Вот уж действительно: «тут русские слова, как на известном обеде генералов, о котором говорил Ермолов, звучат иностраннее латинских» (Герцен). И странно, что вся эта смесь «учёности», канцелярщины и безграмотности не в статье даже, а в рассказе, что это речь самого автора, который изо всех сгщ старается попасть в интеллектуалы.
Впрочем, не лучше, когда за художественное произведение берутся вполне грамотные «интеллектуалы» и ставят героя на нелепую «высшую точку синусоиды». Не лучше, когда литераторы, и не заботясь об «интеллекте», бездумно засоряют язык иностранными словами и специальными терминами.
Скажут: писатель отражает язык общества.
Но язык общества во времена Пушкина был куда более засорён, и все–таки поэт писал чистейшим русским языком.
Скажут: жизнь стала многообразнее, полнокровнее.

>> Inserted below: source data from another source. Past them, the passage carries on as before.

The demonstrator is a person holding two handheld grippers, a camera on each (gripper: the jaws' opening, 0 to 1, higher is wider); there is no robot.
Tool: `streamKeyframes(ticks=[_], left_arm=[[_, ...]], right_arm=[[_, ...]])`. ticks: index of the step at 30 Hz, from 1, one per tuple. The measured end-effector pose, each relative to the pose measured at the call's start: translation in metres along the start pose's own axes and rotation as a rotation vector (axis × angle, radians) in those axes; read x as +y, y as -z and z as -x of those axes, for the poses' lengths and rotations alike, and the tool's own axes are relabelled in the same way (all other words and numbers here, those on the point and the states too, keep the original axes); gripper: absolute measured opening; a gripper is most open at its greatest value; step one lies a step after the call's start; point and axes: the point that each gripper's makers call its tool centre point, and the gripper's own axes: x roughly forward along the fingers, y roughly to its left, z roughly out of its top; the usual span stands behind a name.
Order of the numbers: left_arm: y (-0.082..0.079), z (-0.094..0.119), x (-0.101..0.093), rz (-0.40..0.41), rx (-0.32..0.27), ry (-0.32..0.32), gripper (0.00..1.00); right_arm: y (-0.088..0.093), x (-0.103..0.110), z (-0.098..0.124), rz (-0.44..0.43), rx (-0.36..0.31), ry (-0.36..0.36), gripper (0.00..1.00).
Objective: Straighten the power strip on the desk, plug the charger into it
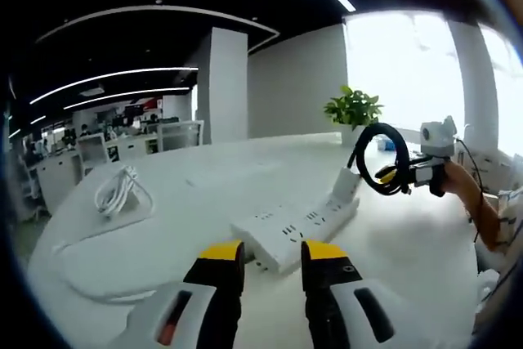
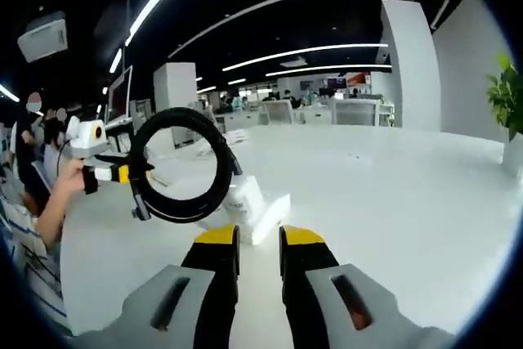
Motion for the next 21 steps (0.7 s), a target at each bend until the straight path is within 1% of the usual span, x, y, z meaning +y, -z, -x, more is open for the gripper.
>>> streamKeyframes(ticks=[2,6,8,11,14,16,19,21], left_arm=[[0.001,0.011,-0.004,0.005,-0.019,-0.028,0.26],[0.007,0.033,-0.017,0.036,-0.032,-0.054,0.26],[0.009,0.042,-0.024,0.041,-0.042,-0.066,0.26],[0.011,0.052,-0.032,0.045,-0.062,-0.095,0.26],[0.017,0.059,-0.041,0.045,-0.055,-0.104,0.28],[0.021,0.064,-0.044,0.043,-0.057,-0.125,0.28],[0.029,0.069,-0.051,0.028,-0.043,-0.143,0.28],[0.033,0.073,-0.054,0.027,-0.036,-0.151,0.28]], right_arm=[[0.001,0.007,0.009,0.010,-0.001,0.015,0.20],[0.005,0.025,0.025,0.005,0.003,0.002,0.21],[0.005,0.034,0.034,0.009,-0.015,0.002,0.21],[0.006,0.040,0.041,0.001,-0.030,0.015,0.21],[0.011,0.048,0.047,-0.003,-0.041,0.018,0.21],[0.013,0.054,0.050,-0.019,-0.053,0.014,0.21],[0.021,0.065,0.053,-0.021,-0.045,0.003,0.21],[0.025,0.070,0.055,-0.019,-0.045,0.008,0.21]])
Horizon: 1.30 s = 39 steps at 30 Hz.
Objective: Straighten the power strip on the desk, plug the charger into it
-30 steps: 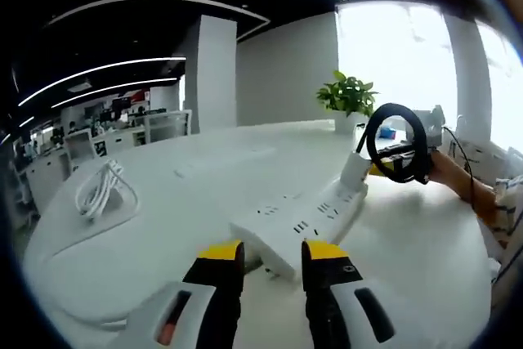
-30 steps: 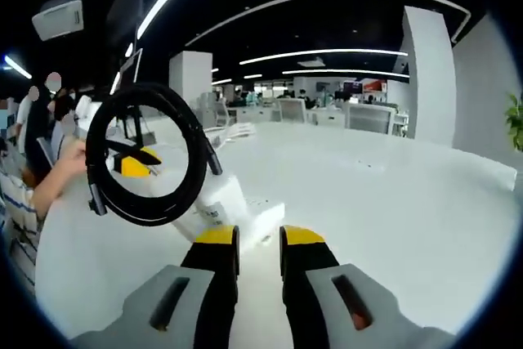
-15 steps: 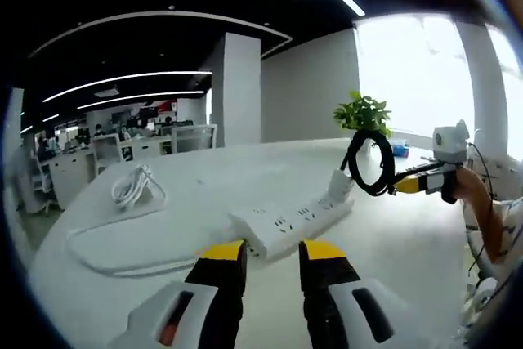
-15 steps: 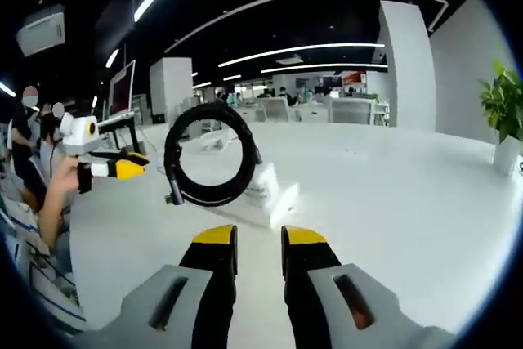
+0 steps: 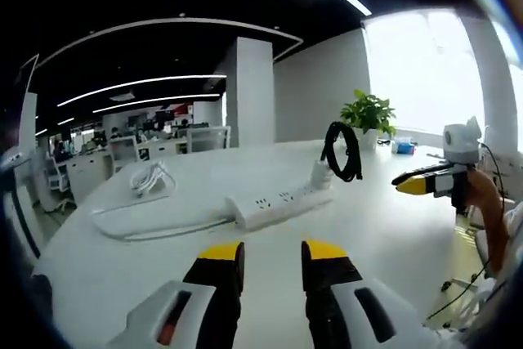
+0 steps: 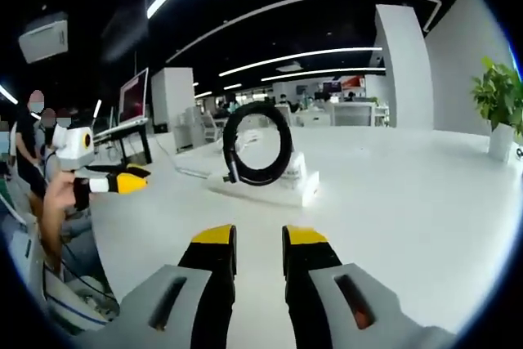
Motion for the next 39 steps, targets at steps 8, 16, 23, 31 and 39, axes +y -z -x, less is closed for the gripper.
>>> streamKeyframes(ticks=[8,16,23,31,39], left_arm=[[0.006,0.021,-0.005,0.016,-0.012,-0.040,0.29],[0.014,0.039,-0.008,0.010,-0.022,-0.101,0.31],[0.024,0.047,-0.013,0.017,-0.011,-0.118,0.33],[0.030,0.054,-0.011,0.017,-0.005,-0.158,0.34],[0.039,0.060,-0.007,0.019,0.015,-0.190,0.37]], right_arm=[[0.007,0.014,0.011,-0.003,-0.005,0.016,0.23],[0.014,0.027,0.023,0.032,-0.007,0.060,0.24],[0.019,0.028,0.027,0.031,0.003,0.079,0.25],[0.022,0.032,0.035,0.041,0.007,0.099,0.27],[0.027,0.032,0.041,0.040,0.009,0.128,0.28]])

Конечно, время ввело много новых понятий, слов, и многие просто необходимы. Но когда писатель с единственным желанием «блеснуть» хватается за иностранное слово, забывая равнозначное русское, это — мода, преходящая временность. Это — порча языка.
II.
КАК МЫ ПОРТИМ РУССКИЙ ЯЗЫК
(ОБ ИНОСТРАННЫХ СЛОВАХ В РУССКОМ ЯЗЫКЕ)
РУССКИЙ ЯЗЫК МЫ ПОРТИМ. ИНОСТРАННЫЕ СЛОВА УПОТРЕБЛЯЕМ БЕЗ НАДОБНОСТИ… НЕ ПОРА ЛИ НАМ ОБЪЯВИТЬ ВОЙНУ УПОТРЕБЛЕНИЮ ИНОСТРАННЫХ СЛОВ БЕЗ НАДОБНОСТИ?